The woman’s skull was first discovered during the construction of a road in the village of Legmansoren in Sweden in 1923. Road workers Her skeleton remains are buried next to the remains of a boy, probably a 7-year-old boy. The woman model, “Another possibility is that they are brothers. But they can also be relatives, or just friends. It is impossible to know because the DNA has not been well preserved for these thousands of years.”


Shortening the restoration process of the skull

Despite the possibility that it was not a mother and son, when Nelson shaped the woman’s pose and sculpted her face, he imagined her standing close to her son running in front of her. And so in the reconstruction the woman is seen with a serious but gentle look, which looks as if she is telling her child to be careful.

The woman and child from the Neolithic period (sub-period in the Stone Age), were buried in the form of a coffin of long, flat stones. According to the researchers, the woman apparently died in her late or early 20s, and is 150 inches tall. The woman’s remains showed no signs of malnutrition, injury or disease, although she may have died from an illness that left no mark on her remains, Nilsson said.

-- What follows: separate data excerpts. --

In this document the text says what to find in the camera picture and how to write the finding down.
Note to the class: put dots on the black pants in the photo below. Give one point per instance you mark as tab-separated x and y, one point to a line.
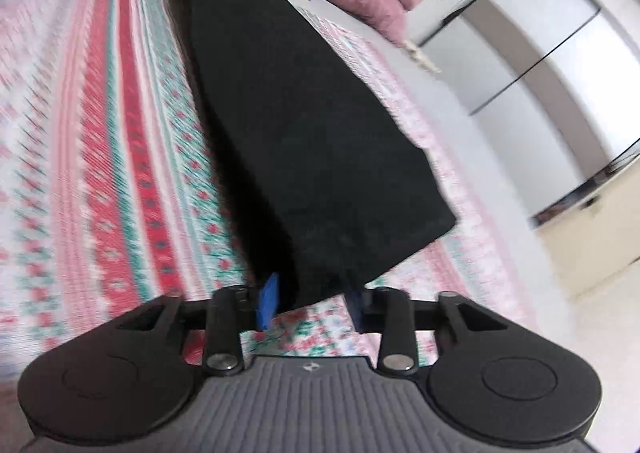
310	133

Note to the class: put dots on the patterned blanket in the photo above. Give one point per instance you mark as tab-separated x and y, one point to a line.
100	133

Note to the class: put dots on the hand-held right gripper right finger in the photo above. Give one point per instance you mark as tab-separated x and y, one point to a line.
356	309

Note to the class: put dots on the white and grey wardrobe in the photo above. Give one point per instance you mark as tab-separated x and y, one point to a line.
530	48

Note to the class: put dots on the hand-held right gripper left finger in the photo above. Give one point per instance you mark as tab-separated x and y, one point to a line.
268	302

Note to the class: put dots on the cream door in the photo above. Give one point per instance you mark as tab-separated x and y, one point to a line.
600	243

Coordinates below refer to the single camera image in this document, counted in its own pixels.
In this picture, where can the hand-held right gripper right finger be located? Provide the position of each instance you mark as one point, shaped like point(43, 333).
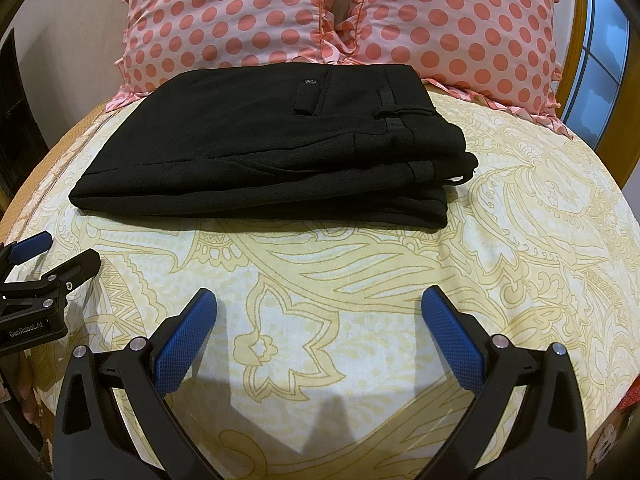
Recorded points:
point(455, 340)

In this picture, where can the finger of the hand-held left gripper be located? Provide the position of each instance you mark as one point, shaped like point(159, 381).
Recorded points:
point(70, 267)
point(30, 248)

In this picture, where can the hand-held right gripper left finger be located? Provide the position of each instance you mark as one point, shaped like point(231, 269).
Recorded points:
point(182, 340)

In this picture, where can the black pants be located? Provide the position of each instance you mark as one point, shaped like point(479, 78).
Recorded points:
point(270, 150)

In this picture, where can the yellow patterned bedsheet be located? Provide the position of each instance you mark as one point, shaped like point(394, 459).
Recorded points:
point(350, 285)

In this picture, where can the floral printed cloth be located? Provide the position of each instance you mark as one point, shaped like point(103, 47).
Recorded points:
point(617, 420)

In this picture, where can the pink polka dot pillow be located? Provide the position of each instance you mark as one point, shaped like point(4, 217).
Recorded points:
point(220, 15)
point(460, 25)

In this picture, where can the wooden framed window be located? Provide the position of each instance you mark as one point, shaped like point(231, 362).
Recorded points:
point(605, 70)

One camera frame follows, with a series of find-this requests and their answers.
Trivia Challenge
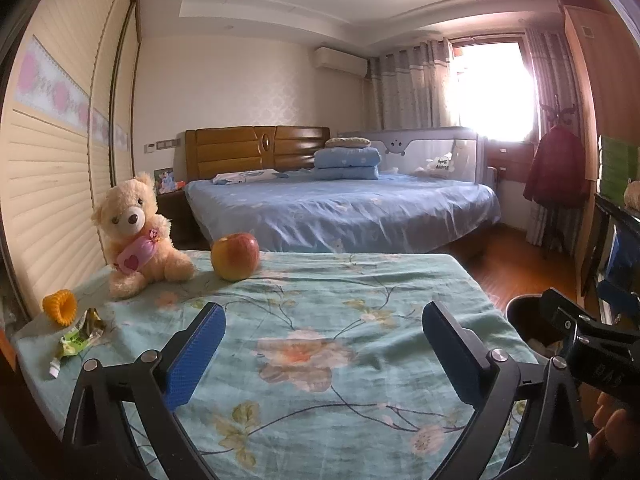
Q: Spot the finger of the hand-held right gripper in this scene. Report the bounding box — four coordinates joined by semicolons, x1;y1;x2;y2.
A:
597;280;640;311
540;288;603;346

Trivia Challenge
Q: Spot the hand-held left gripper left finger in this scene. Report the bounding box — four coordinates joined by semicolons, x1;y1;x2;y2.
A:
62;302;228;480

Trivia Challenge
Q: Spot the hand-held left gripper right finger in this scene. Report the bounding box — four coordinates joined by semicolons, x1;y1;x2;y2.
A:
422;301;591;480

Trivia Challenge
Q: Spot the round dark trash bin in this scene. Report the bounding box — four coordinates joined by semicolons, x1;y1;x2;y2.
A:
506;294;566;361

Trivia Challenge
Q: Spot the person's right hand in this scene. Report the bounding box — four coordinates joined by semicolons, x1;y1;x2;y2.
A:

When Nilsson took on the task of restoration, he scanned her skull and made a plastic copy of it using a 3D printer. The thickness of a person’s facial tissue and overall appearance, but because the woman’s DNA was too weak, he was unsure about her genetic background, hair, or eye color.

More in-

So what he did is an intelligent guess as to her appearance. There were three large waves of migration to ancient Scandinavia: in the first period, 12,000 to 10,000 years ago, hunter-gatherers with dark skin tended to have blue eyes; The second wave included farmers with pale, dark-haired and brown-eyed farmers from the south, who moved north about 5,000 to 4,000 years ago, when this woman was alive; And the third wave included the Yamana culture, from modern-day Ukraine, who were a little dark-skinned from the farmers and brought with them the art of metal production when they arrived about 3,500 years ago, making them the first Bronze Age culture in the region, Nilsson said.

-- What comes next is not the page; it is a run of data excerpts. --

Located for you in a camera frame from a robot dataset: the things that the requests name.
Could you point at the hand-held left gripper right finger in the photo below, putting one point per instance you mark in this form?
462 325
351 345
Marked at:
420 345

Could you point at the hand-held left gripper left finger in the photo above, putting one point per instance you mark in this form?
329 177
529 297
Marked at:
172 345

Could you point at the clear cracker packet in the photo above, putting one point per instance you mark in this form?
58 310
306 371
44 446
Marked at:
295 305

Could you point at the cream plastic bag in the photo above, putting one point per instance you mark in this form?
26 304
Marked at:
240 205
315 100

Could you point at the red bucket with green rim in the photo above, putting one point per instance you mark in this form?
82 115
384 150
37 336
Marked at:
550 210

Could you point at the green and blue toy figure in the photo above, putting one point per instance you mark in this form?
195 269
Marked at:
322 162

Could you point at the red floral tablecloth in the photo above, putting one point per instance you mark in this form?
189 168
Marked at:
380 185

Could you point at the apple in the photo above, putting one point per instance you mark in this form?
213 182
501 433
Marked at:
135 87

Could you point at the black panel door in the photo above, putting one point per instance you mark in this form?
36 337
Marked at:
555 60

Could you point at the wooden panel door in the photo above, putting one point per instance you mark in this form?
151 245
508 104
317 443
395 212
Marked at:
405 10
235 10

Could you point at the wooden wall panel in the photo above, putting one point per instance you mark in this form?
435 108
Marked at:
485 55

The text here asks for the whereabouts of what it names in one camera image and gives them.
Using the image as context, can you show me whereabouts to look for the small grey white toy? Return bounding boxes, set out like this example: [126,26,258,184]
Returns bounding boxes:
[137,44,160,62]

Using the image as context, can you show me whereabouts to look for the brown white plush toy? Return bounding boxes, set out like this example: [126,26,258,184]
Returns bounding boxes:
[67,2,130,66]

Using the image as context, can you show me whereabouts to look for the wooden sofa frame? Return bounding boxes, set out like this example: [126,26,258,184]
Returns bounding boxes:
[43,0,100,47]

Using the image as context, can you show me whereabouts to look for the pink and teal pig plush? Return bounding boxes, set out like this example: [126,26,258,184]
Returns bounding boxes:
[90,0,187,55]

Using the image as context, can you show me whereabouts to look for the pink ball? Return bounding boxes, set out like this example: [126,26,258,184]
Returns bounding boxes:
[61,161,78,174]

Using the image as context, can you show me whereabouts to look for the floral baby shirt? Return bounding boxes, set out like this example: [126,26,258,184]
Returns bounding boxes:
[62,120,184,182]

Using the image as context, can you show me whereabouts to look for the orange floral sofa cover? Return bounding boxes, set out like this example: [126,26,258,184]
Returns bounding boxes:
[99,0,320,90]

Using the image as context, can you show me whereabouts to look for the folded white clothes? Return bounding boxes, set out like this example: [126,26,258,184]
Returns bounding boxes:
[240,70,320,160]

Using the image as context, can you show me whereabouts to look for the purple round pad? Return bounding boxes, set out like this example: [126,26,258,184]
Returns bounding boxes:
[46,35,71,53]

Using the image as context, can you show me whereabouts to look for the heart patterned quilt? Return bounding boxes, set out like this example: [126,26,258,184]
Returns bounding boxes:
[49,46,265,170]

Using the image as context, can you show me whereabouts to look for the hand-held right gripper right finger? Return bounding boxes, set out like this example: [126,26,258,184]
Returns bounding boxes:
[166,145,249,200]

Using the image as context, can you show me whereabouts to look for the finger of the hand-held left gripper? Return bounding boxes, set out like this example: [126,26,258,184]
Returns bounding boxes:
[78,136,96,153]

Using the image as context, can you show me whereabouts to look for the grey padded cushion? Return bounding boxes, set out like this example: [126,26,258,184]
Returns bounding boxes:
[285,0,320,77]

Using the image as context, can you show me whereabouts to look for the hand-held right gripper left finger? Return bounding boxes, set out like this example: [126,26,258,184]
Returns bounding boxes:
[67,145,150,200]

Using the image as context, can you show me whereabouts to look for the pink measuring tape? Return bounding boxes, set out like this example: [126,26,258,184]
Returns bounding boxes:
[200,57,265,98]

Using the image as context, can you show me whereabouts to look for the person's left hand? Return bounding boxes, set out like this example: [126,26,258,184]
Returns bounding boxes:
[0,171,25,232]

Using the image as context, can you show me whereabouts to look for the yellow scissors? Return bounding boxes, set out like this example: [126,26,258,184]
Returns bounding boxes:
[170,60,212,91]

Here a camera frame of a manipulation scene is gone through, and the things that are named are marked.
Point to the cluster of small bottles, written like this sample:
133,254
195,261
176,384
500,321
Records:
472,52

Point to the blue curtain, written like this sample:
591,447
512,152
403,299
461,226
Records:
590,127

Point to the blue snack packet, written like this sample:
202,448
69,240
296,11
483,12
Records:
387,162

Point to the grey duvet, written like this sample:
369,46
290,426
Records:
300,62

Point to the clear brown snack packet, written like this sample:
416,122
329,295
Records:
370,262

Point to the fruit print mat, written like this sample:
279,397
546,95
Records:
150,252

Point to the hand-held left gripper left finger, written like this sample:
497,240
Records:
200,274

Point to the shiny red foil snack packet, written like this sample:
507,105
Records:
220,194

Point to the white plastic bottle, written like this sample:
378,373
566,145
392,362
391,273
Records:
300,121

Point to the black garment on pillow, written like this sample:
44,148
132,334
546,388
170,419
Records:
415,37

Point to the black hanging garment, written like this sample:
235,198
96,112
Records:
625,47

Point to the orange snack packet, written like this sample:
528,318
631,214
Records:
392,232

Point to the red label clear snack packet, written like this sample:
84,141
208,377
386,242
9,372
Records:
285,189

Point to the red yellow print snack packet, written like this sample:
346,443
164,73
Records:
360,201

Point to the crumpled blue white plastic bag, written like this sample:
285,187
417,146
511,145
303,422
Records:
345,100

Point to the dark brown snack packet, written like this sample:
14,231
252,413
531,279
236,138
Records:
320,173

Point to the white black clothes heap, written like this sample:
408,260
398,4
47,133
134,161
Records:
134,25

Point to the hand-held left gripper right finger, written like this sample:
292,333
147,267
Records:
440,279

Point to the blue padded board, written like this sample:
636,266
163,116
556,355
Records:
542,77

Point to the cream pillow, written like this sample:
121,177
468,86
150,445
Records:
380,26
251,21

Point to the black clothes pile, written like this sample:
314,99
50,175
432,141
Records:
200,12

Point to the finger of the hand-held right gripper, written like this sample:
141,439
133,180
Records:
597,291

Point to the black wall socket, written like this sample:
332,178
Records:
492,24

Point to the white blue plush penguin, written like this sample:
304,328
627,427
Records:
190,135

Based on this information, Nilsson gave the woman brown hair and eyes and fair skin like that of the farmers. Despite this, the woman was not necessarily a farmer by profession. “We can not say for sure if she is if she is living the life of the early farmers,” Nilsson said. “But we have chosen the safest interpretation, according to the period in which she lived.”

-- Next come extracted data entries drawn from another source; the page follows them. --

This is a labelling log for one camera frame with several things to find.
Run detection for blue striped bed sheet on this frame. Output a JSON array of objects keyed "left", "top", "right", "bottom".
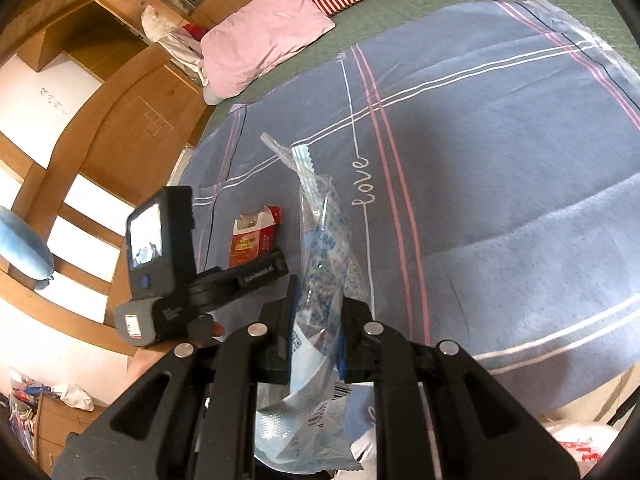
[{"left": 177, "top": 0, "right": 640, "bottom": 411}]

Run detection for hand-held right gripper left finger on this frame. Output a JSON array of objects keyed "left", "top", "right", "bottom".
[{"left": 50, "top": 276, "right": 301, "bottom": 480}]

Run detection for wooden headboard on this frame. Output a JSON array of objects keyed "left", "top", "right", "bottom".
[{"left": 0, "top": 0, "right": 221, "bottom": 361}]

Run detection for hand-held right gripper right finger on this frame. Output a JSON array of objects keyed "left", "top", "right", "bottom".
[{"left": 337, "top": 297, "right": 581, "bottom": 480}]

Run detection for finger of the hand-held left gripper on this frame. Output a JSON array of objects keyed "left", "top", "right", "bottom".
[{"left": 272, "top": 251, "right": 291, "bottom": 284}]

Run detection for red cardboard box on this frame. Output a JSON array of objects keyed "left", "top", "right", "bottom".
[{"left": 229, "top": 206, "right": 283, "bottom": 267}]

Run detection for green bed mat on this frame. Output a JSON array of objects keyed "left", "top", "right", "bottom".
[{"left": 205, "top": 0, "right": 640, "bottom": 126}]

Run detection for white red cloth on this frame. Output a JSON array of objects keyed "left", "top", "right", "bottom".
[{"left": 165, "top": 22, "right": 208, "bottom": 86}]

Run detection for white red-printed plastic bag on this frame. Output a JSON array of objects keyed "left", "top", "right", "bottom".
[{"left": 542, "top": 420, "right": 628, "bottom": 480}]

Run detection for crumpled white floor bag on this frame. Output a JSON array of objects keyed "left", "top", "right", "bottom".
[{"left": 50, "top": 382, "right": 96, "bottom": 411}]

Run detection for clear face mask packet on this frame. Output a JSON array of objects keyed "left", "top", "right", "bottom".
[{"left": 252, "top": 132, "right": 373, "bottom": 476}]

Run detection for pink pillow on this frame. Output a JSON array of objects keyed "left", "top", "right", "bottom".
[{"left": 200, "top": 0, "right": 336, "bottom": 100}]

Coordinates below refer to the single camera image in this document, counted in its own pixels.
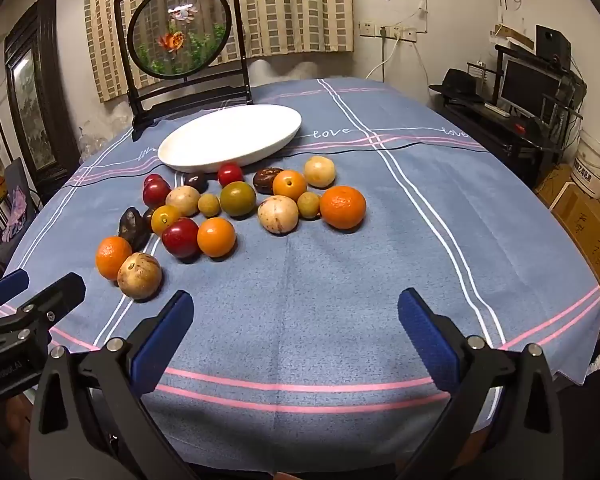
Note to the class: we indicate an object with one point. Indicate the white bucket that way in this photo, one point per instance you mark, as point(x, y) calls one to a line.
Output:
point(594, 167)

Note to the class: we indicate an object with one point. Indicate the orange mandarin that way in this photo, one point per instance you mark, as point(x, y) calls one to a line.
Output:
point(113, 258)
point(343, 207)

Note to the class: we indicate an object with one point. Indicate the small smooth orange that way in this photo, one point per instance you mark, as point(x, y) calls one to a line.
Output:
point(289, 185)
point(216, 237)

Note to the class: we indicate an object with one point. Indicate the dark chair with clothes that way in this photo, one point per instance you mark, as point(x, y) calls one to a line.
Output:
point(15, 205)

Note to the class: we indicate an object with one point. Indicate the dark purple plum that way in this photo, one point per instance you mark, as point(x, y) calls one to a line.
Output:
point(196, 181)
point(147, 216)

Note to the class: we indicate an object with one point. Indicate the green orange tangerine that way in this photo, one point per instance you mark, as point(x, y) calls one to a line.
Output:
point(238, 199)

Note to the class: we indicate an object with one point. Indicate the blue striped tablecloth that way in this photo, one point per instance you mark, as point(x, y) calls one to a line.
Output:
point(330, 285)

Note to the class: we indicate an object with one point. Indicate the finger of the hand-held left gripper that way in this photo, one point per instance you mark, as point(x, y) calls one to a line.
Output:
point(5, 285)
point(60, 292)

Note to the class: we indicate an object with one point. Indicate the computer monitor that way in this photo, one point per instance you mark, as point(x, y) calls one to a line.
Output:
point(527, 85)

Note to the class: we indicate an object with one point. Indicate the beige checked curtain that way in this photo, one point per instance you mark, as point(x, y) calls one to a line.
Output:
point(290, 5)

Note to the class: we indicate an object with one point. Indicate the crumpled clear plastic wrap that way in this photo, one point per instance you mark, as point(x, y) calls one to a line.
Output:
point(90, 142)

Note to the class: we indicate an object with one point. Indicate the red plum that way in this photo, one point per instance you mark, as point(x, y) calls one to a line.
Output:
point(180, 238)
point(156, 194)

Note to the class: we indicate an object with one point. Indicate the beige passionfruit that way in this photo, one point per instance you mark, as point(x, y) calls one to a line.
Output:
point(319, 171)
point(183, 200)
point(278, 214)
point(139, 276)

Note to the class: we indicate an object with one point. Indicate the white oval plate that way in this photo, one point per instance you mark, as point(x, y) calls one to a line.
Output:
point(230, 135)

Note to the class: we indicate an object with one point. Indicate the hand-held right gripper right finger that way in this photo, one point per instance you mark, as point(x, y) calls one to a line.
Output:
point(425, 340)

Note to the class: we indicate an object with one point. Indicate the flat cardboard box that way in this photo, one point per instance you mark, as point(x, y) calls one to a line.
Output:
point(515, 37)

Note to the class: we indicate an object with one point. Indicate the red tomato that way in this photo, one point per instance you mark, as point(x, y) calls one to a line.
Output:
point(152, 178)
point(230, 174)

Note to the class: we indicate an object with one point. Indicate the black hat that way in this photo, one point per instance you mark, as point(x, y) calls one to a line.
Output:
point(457, 85)

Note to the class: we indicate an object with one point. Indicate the black speaker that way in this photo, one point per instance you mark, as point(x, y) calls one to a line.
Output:
point(552, 42)

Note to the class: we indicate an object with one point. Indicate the dark framed picture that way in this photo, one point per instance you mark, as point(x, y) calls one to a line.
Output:
point(30, 90)

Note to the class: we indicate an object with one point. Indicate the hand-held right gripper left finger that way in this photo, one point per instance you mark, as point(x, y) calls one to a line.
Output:
point(162, 345)

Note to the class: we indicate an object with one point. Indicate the small tan longan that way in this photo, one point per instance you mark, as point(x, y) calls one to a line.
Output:
point(308, 205)
point(209, 205)

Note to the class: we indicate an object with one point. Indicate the black desk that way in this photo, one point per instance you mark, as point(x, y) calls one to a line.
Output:
point(500, 137)

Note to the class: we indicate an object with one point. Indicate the dark brown water chestnut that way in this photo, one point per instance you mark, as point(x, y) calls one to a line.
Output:
point(265, 180)
point(131, 230)

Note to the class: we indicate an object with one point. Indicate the yellow orange tomato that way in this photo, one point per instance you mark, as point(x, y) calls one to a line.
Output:
point(166, 219)

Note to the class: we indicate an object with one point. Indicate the white wall socket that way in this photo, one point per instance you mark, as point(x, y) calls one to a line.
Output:
point(365, 27)

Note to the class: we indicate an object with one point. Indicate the white keyboard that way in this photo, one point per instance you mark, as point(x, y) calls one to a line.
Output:
point(497, 109)

In addition, in the reconstruction the woman is dressed from head to toe in fur and leather. This is the work of Helena Jarom, an independent archaeologist from Sweden who uses Stone Age techniques. In order to choose her attire, Jarom explored the climate, landscape, vegetation and ancient animal life of the Neolithic Legmansor. Based on her discoveries, she designed the woman’s clothes from elk skins, and the shoes from beaver skins and foxes. Modern people often think of Stone Age humans as primitive, dressed in ugly, sloppy furs, but Jarum undermines this notion.